El mundo se derrama sobre las calles
con su sed de siglos.
Todos somos el otro y ninguno:
el hombre que finge ser una marioneta caída
la prostituta que llegará tarde a su trabajo
la sombra tullida que un día será Kafka.
Y entre ellos,
tú sabes reconocerme por mis pecados:
mi gentileza de vereda torcida
mi niño que tropieza con adjetivos
mi sexo con su corona de espinas blandas.
Caminamos muy juntos,
unidos por el peso de la multitud
y por una costumbre adicta e hipnótica,
mientras nuestros besos nos hacen cruzar
uno de los muchos puentes que nos separan.
Pero la dicha, que tiene el tiempo breve
de las cosas que logramos sostener en una mano,
nos invita a seguir hasta la próxima distancia.

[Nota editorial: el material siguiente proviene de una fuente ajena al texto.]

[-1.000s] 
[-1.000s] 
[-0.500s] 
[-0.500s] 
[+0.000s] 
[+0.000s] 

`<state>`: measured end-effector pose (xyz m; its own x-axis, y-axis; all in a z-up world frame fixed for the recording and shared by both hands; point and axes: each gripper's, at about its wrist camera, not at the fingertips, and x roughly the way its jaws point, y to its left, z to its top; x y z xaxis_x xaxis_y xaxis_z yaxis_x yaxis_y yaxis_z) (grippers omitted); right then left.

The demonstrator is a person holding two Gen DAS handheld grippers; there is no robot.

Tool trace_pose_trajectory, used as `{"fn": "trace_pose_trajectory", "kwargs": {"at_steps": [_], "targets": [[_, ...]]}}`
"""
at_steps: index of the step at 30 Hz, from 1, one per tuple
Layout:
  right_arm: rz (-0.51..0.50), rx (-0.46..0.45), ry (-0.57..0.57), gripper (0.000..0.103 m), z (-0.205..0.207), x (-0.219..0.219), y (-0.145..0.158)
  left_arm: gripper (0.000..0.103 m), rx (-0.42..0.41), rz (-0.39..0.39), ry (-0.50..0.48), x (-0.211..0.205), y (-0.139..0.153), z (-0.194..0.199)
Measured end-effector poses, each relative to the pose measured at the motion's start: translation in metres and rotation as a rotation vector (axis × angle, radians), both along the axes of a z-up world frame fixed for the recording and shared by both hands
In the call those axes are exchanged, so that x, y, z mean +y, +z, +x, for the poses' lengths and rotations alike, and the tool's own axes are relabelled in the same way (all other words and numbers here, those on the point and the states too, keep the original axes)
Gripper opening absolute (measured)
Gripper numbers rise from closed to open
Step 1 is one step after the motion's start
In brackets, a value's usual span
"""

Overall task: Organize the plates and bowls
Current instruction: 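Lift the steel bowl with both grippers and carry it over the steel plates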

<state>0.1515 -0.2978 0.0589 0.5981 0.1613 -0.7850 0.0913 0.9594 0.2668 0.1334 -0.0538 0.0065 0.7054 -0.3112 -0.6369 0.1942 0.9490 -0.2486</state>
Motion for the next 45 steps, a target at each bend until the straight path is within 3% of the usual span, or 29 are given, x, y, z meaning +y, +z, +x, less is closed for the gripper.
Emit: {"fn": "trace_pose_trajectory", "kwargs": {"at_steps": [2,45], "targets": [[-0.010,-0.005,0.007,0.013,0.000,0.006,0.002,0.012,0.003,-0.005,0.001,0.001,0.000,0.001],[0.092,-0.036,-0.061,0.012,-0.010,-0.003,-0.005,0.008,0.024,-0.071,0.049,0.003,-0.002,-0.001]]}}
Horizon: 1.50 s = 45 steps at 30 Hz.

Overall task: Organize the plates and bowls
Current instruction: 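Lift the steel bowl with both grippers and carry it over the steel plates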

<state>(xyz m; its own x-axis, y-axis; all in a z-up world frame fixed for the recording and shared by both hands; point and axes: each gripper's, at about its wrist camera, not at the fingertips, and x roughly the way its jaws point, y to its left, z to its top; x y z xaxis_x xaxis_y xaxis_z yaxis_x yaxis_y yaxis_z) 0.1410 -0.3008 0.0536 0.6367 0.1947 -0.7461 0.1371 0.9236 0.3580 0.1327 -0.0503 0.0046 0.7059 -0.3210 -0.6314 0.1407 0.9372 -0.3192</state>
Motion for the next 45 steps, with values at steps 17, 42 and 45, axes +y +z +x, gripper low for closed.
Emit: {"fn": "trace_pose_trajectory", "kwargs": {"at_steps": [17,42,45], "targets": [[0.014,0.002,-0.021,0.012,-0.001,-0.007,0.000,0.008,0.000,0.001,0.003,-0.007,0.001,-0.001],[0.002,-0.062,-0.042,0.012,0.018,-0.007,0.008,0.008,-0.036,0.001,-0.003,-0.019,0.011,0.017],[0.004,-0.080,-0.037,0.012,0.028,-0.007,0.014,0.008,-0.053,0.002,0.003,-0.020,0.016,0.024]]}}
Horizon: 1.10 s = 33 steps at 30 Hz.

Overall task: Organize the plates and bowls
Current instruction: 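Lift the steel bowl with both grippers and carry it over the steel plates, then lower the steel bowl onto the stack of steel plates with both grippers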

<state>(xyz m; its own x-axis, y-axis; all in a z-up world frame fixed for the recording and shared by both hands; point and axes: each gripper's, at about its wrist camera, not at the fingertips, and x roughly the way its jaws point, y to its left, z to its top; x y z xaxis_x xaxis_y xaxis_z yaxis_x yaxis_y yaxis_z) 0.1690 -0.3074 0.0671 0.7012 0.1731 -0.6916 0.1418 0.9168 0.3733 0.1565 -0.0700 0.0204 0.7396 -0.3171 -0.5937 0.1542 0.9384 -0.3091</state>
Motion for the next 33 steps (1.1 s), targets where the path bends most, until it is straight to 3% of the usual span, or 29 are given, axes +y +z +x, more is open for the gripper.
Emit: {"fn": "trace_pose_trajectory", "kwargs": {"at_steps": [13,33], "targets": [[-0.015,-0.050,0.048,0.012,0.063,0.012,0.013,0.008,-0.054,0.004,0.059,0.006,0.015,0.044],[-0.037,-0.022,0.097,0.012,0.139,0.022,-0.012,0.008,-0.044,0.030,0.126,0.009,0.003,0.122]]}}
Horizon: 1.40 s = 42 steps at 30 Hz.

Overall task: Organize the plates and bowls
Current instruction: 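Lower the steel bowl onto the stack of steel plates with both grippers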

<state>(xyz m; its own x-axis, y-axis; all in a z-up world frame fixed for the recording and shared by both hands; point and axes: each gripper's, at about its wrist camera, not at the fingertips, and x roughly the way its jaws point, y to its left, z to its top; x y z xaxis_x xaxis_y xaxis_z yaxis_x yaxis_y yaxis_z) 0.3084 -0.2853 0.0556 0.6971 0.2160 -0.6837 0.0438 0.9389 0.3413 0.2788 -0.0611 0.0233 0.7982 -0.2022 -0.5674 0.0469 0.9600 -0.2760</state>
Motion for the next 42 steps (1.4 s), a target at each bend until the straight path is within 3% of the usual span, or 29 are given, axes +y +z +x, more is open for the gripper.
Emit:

Esta ciudad babélica nos habla
con un silencio aturdido y entrecortado
de mendigos, reyes muertos y gárgolas
que, inadvertidamente, rompes con un “Te amo”.
Yo, como un ciego que rebusca
entre un armario de viejos abrigos de invierno,
escojo un cálido “Yo también te amo”.
El final de la noche y las orillas del río
no marcan la frontera de nuestros pasos.
Los ghettos, los bares y los gatos se suceden
así como en la corriente del agua lunar viajan los reflejos
de lo que hoy somos y tal vez no seremos mañana.
Como Praga, dejarás en mí la impresión indeleble
de una puerta centenaria que nunca se ha cerrado.